Problem to solve »
From the first line to the last, copy the material exactly.
***
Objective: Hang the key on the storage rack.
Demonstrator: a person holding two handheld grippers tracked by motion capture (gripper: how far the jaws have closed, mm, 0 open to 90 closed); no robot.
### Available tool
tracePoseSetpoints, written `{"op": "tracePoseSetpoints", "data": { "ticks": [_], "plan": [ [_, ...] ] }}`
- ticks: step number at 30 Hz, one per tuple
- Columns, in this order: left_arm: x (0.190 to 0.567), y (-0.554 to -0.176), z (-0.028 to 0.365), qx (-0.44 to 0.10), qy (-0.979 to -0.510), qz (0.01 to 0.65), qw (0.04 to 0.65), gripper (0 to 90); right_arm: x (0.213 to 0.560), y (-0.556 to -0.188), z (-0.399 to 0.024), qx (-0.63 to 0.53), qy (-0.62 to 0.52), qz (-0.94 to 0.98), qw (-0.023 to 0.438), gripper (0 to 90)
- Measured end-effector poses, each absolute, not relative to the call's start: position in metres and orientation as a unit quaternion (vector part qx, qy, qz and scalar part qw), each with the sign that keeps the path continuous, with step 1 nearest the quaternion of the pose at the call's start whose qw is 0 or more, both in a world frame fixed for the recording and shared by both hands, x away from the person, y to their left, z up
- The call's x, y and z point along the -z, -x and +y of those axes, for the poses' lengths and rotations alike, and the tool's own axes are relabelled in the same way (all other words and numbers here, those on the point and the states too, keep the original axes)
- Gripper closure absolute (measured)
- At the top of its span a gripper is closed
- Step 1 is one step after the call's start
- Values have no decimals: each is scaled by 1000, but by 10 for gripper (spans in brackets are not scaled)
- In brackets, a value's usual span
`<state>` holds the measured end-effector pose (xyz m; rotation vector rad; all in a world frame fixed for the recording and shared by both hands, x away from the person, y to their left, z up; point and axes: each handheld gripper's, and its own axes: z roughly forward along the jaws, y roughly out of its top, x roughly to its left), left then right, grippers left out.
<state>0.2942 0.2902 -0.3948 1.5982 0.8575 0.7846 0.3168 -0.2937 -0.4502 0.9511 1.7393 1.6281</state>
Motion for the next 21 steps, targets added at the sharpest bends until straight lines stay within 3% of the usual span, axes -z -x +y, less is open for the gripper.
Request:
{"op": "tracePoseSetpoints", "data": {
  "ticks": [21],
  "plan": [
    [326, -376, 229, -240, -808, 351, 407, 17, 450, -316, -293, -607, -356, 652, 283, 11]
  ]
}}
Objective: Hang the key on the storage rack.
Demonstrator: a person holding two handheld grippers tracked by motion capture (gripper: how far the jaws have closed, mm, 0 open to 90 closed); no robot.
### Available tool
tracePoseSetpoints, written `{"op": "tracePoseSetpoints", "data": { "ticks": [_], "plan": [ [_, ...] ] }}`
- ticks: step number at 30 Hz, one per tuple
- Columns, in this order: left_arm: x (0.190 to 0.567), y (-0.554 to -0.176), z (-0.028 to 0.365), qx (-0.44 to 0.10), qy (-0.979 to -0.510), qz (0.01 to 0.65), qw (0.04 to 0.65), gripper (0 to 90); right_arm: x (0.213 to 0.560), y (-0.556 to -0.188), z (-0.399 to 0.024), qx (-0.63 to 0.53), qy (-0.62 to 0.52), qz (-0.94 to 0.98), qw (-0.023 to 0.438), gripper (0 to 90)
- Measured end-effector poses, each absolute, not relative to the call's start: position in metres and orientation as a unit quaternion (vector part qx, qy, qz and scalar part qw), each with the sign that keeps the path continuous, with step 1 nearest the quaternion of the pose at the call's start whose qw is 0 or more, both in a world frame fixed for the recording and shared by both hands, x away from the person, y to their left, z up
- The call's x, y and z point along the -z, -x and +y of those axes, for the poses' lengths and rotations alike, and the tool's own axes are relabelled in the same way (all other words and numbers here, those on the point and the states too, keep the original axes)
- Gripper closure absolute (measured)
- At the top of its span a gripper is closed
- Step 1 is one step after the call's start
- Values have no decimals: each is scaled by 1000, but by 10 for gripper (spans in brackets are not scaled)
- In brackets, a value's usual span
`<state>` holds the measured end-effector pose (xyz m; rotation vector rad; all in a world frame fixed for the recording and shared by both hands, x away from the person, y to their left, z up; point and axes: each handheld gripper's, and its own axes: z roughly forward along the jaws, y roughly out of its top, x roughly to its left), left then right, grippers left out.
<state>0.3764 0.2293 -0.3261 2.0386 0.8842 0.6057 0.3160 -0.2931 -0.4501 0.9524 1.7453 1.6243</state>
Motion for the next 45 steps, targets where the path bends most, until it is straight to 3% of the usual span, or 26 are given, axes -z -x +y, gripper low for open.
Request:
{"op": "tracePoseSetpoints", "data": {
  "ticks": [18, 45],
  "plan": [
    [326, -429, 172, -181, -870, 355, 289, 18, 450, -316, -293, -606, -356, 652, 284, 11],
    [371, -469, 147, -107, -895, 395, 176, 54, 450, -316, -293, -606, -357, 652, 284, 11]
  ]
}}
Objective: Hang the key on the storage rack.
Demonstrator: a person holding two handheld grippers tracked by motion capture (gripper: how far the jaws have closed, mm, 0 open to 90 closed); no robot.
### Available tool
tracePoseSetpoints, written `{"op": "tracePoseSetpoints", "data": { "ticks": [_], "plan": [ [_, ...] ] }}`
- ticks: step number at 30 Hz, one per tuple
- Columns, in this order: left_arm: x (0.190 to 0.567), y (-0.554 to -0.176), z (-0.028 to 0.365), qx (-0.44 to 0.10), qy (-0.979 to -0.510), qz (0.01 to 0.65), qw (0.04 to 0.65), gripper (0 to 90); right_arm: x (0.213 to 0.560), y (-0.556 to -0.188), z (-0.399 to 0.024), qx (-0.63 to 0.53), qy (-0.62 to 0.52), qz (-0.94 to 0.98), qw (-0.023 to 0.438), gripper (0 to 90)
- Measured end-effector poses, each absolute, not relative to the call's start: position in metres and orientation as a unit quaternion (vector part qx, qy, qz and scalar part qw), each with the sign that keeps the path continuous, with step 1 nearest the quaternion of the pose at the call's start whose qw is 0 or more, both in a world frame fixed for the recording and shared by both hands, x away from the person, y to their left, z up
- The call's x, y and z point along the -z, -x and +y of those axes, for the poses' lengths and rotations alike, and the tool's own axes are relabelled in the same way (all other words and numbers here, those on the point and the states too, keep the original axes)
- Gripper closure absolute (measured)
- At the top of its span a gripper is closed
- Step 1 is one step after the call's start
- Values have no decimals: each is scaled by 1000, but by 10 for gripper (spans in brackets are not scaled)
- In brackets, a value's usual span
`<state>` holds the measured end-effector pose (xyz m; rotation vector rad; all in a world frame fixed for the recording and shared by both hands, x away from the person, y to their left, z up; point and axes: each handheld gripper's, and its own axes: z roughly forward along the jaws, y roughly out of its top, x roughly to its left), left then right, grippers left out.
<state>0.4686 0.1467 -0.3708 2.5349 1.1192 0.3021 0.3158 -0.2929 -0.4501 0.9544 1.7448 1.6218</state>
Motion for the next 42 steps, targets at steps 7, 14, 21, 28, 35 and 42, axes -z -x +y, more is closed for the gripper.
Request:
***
The answer »
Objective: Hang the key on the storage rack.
Demonstrator: a person holding two handheld grippers tracked by motion capture (gripper: how far the jaws have closed, mm, 0 open to 90 closed); no robot.
### Available tool
tracePoseSetpoints, written `{"op": "tracePoseSetpoints", "data": { "ticks": [_], "plan": [ [_, ...] ] }}`
- ticks: step number at 30 Hz, one per tuple
- Columns, in this order: left_arm: x (0.190 to 0.567), y (-0.554 to -0.176), z (-0.028 to 0.365), qx (-0.44 to 0.10), qy (-0.979 to -0.510), qz (0.01 to 0.65), qw (0.04 to 0.65), gripper (0 to 90); right_arm: x (0.213 to 0.560), y (-0.556 to -0.188), z (-0.399 to 0.024), qx (-0.63 to 0.53), qy (-0.62 to 0.52), qz (-0.94 to 0.98), qw (-0.023 to 0.438), gripper (0 to 90)
- Measured end-effector poses, each absolute, not relative to the call's start: position in metres and orientation as a unit quaternion (vector part qx, qy, qz and scalar part qw), each with the sign that keeps the path continuous, with step 1 nearest the quaternion of the pose at the call's start whose qw is 0 or more, both in a world frame fixed for the recording and shared by both hands, x away from the person, y to their left, z up
- The call's x, y and z point along the -z, -x and +y of those axes, for the poses' lengths and rotations alike, and the tool's own axes are relabelled in the same way (all other words and numbers here, those on the point and the states too, keep the original axes)
- Gripper closure absolute (measured)
- At the top of its span a gripper is closed
- Step 1 is one step after the call's start
- Values have no decimals: each is scaled by 1000, but by 10 for gripper (spans in brackets are not scaled)
- In brackets, a value's usual span
`<state>` holds the measured end-effector pose (xyz m; rotation vector rad; all in a world frame fixed for the recording and shared by both hands, x away from the person, y to their left, z up; point and axes: each handheld gripper's, and its own axes: z roughly forward along the jaws, y roughly out of its top, x roughly to its left), left then right, grippers left out.
<state>0.2942 0.2902 -0.3948 1.5982 0.8575 0.7846 0.3168 -0.2937 -0.4502 0.9511 1.7393 1.6281</state>
Motion for the next 21 steps, targets added at the sharpest bends until straight lines stay within 3% of the usual span, axes -z -x +y, less is open for the gripper.
Request:
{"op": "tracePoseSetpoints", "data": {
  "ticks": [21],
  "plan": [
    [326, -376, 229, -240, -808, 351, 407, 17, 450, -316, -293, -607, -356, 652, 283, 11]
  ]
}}
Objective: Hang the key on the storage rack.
Demonstrator: a person holding two handheld grippers tracked by motion capture (gripper: how far the jaws have closed, mm, 0 open to 90 closed); no robot.
### Available tool
tracePoseSetpoints, written `{"op": "tracePoseSetpoints", "data": { "ticks": [_], "plan": [ [_, ...] ] }}`
- ticks: step number at 30 Hz, one per tuple
- Columns, in this order: left_arm: x (0.190 to 0.567), y (-0.554 to -0.176), z (-0.028 to 0.365), qx (-0.44 to 0.10), qy (-0.979 to -0.510), qz (0.01 to 0.65), qw (0.04 to 0.65), gripper (0 to 90); right_arm: x (0.213 to 0.560), y (-0.556 to -0.188), z (-0.399 to 0.024), qx (-0.63 to 0.53), qy (-0.62 to 0.52), qz (-0.94 to 0.98), qw (-0.023 to 0.438), gripper (0 to 90)
- Measured end-effector poses, each absolute, not relative to the call's start: position in metres and orientation as a unit quaternion (vector part qx, qy, qz and scalar part qw), each with the sign that keeps the path continuous, with step 1 nearest the quaternion of the pose at the call's start whose qw is 0 or more, both in a world frame fixed for the recording and shared by both hands, x away from the person, y to their left, z up
- The call's x, y and z point along the -z, -x and +y of those axes, for the poses' lengths and rotations alike, and the tool's own axes are relabelled in the same way (all other words and numbers here, those on the point and the states too, keep the original axes)
- Gripper closure absolute (measured)
- At the top of its span a gripper is closed
- Step 1 is one step after the call's start
- Values have no decimals: each is scaled by 1000, but by 10 for gripper (spans in brackets are not scaled)
- In brackets, a value's usual span
`<state>` holds the measured end-effector pose (xyz m; rotation vector rad; all in a world frame fixed for the recording and shared by both hands, x away from the person, y to their left, z up; point and axes: each handheld gripper's, and its own axes: z roughly forward along the jaws, y roughly out of its top, x roughly to its left), left then right, grippers left out.
<state>0.3764 0.2293 -0.3261 2.0386 0.8842 0.6057 0.3160 -0.2931 -0.4501 0.9524 1.7453 1.6243</state>
Motion for the next 45 steps, targets where the path bends most, until it is straight to 3% of the usual span, or 26 are given, axes -z -x +y, gripper low for open.
Request:
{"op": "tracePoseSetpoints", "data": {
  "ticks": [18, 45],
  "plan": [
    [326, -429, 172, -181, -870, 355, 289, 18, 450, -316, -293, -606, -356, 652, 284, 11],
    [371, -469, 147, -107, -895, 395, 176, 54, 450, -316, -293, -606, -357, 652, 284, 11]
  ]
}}
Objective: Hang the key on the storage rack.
Demonstrator: a person holding two handheld grippers tracked by motion capture (gripper: how far the jaws have closed, mm, 0 open to 90 closed); no robot.
### Available tool
tracePoseSetpoints, written `{"op": "tracePoseSetpoints", "data": { "ticks": [_], "plan": [ [_, ...] ] }}`
- ticks: step number at 30 Hz, one per tuple
- Columns, in this order: left_arm: x (0.190 to 0.567), y (-0.554 to -0.176), z (-0.028 to 0.365), qx (-0.44 to 0.10), qy (-0.979 to -0.510), qz (0.01 to 0.65), qw (0.04 to 0.65), gripper (0 to 90); right_arm: x (0.213 to 0.560), y (-0.556 to -0.188), z (-0.399 to 0.024), qx (-0.63 to 0.53), qy (-0.62 to 0.52), qz (-0.94 to 0.98), qw (-0.023 to 0.438), gripper (0 to 90)
- Measured end-effector poses, each absolute, not relative to the call's start: position in metres and orientation as a unit quaternion (vector part qx, qy, qz and scalar part qw), each with the sign that keeps the path continuous, with step 1 nearest the quaternion of the pose at the call's start whose qw is 0 or more, both in a world frame fixed for the recording and shared by both hands, x away from the person, y to their left, z up
- The call's x, y and z point along the -z, -x and +y of those axes, for the poses' lengths and rotations alike, and the tool's own axes are relabelled in the same way (all other words and numbers here, those on the point and the states too, keep the original axes)
- Gripper closure absolute (measured)
- At the top of its span a gripper is closed
- Step 1 is one step after the call's start
- Values have no decimals: each is scaled by 1000, but by 10 for gripper (spans in brackets are not scaled)
- In brackets, a value's usual span
`<state>` holds the measured end-effector pose (xyz m; rotation vector rad; all in a world frame fixed for the recording and shared by both hands, x away from the person, y to their left, z up; point and axes: each handheld gripper's, and its own axes: z roughly forward along the jaws, y roughly out of its top, x roughly to its left), left then right, grippers left out.
<state>0.4686 0.1467 -0.3708 2.5349 1.1192 0.3021 0.3158 -0.2929 -0.4501 0.9544 1.7448 1.6218</state>
Motion for the next 42 steps, targets at steps 7, 14, 21, 28, 35 and 42, axes -z -x +y, more is closed for the gripper.
Request:

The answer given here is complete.